• **WHAT IS REQUIRED**
Which lines below contain "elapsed"? Copy every one of them.

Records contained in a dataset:
○ ○ ○
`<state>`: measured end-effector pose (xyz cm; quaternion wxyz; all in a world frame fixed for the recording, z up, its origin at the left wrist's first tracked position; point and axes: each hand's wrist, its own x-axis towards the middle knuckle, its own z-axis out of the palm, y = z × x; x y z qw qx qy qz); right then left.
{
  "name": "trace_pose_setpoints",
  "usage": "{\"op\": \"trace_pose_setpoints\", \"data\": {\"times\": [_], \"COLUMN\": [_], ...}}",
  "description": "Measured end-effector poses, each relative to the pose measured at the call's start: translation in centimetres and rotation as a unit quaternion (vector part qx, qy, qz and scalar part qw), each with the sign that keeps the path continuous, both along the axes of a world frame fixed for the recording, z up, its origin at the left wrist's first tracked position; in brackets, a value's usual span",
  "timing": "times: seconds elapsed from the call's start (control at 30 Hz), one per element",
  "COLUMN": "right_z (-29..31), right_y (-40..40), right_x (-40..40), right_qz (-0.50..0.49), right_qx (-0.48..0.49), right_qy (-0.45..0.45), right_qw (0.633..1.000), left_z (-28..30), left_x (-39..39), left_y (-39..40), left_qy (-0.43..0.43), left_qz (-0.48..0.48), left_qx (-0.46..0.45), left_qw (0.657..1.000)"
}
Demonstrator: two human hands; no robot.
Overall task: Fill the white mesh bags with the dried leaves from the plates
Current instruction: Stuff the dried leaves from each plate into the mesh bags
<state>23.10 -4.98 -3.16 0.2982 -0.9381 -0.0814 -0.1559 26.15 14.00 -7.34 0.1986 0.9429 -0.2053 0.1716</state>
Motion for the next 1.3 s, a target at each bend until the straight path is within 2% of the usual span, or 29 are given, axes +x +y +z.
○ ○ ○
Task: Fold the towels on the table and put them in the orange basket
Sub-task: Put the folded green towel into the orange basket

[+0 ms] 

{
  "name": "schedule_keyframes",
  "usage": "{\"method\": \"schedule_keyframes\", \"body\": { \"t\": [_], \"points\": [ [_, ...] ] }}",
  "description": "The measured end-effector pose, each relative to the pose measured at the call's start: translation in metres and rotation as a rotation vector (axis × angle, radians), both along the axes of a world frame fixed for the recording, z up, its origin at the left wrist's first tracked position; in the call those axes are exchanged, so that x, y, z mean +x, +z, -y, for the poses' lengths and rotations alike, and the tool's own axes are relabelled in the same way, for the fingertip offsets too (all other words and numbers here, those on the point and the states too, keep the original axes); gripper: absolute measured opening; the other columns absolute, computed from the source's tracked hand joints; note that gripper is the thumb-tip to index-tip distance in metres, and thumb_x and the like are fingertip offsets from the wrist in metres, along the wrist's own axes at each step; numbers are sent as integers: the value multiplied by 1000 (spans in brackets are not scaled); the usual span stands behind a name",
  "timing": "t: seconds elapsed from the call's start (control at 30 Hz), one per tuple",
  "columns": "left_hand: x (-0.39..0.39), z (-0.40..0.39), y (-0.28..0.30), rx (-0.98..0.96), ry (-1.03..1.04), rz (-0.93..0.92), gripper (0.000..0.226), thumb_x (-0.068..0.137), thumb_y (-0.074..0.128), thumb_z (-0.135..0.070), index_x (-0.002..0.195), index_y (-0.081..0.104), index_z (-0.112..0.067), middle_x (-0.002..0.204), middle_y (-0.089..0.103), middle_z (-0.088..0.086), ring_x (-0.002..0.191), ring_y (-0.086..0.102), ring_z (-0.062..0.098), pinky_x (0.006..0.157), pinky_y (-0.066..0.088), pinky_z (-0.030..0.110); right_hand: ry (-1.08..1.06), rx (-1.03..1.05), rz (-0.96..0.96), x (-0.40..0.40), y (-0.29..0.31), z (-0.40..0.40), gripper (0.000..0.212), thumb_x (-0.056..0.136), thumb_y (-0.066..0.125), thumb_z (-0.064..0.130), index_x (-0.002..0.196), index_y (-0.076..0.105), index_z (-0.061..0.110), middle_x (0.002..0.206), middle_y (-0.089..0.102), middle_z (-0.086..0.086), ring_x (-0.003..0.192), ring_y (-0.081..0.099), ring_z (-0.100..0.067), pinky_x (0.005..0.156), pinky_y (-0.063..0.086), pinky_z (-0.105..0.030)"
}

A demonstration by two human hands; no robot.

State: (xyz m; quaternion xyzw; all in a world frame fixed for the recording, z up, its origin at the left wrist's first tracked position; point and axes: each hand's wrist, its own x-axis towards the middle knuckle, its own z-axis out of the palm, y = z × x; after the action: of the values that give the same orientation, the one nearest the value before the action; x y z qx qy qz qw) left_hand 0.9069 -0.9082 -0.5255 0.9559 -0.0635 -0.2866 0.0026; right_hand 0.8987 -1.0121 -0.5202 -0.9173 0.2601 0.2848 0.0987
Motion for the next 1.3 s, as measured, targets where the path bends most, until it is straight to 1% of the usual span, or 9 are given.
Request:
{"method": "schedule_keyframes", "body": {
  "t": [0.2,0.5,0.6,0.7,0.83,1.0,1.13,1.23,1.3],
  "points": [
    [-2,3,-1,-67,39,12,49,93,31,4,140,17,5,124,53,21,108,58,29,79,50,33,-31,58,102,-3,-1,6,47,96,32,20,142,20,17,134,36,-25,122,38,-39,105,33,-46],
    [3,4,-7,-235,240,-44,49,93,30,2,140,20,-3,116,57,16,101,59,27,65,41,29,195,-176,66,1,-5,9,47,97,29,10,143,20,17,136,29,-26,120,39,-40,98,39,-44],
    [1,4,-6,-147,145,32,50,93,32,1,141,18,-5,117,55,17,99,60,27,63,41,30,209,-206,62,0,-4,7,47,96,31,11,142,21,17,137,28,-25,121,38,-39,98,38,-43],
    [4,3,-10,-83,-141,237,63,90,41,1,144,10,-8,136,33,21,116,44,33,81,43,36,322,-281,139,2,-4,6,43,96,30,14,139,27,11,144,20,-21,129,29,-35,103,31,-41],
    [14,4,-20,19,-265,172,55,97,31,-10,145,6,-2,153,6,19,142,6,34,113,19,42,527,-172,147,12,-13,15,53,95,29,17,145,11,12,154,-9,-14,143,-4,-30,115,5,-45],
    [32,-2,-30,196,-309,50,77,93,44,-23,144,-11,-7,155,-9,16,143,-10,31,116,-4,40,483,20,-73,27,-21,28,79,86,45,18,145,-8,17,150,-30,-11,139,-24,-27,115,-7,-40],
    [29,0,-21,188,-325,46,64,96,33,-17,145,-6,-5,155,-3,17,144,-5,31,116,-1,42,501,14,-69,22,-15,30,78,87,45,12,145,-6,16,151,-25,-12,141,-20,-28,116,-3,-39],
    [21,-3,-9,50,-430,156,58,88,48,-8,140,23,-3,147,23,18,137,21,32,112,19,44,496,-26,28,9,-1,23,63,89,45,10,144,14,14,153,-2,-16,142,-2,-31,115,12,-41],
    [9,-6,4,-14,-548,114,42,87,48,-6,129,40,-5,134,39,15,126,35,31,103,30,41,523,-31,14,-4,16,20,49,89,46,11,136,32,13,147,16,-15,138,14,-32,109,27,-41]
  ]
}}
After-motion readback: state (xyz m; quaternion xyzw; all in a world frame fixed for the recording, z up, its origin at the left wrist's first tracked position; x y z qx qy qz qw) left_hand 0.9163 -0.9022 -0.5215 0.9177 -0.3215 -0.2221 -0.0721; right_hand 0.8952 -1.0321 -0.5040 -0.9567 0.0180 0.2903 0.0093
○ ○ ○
• **SOLUTION TO THE EXERCISE**
  "timing": "times: seconds elapsed from the call's start (control at 30 Hz), one per element",
  "timing": "t: seconds elapsed from the call's start (control at 30 Hz), one per tuple",

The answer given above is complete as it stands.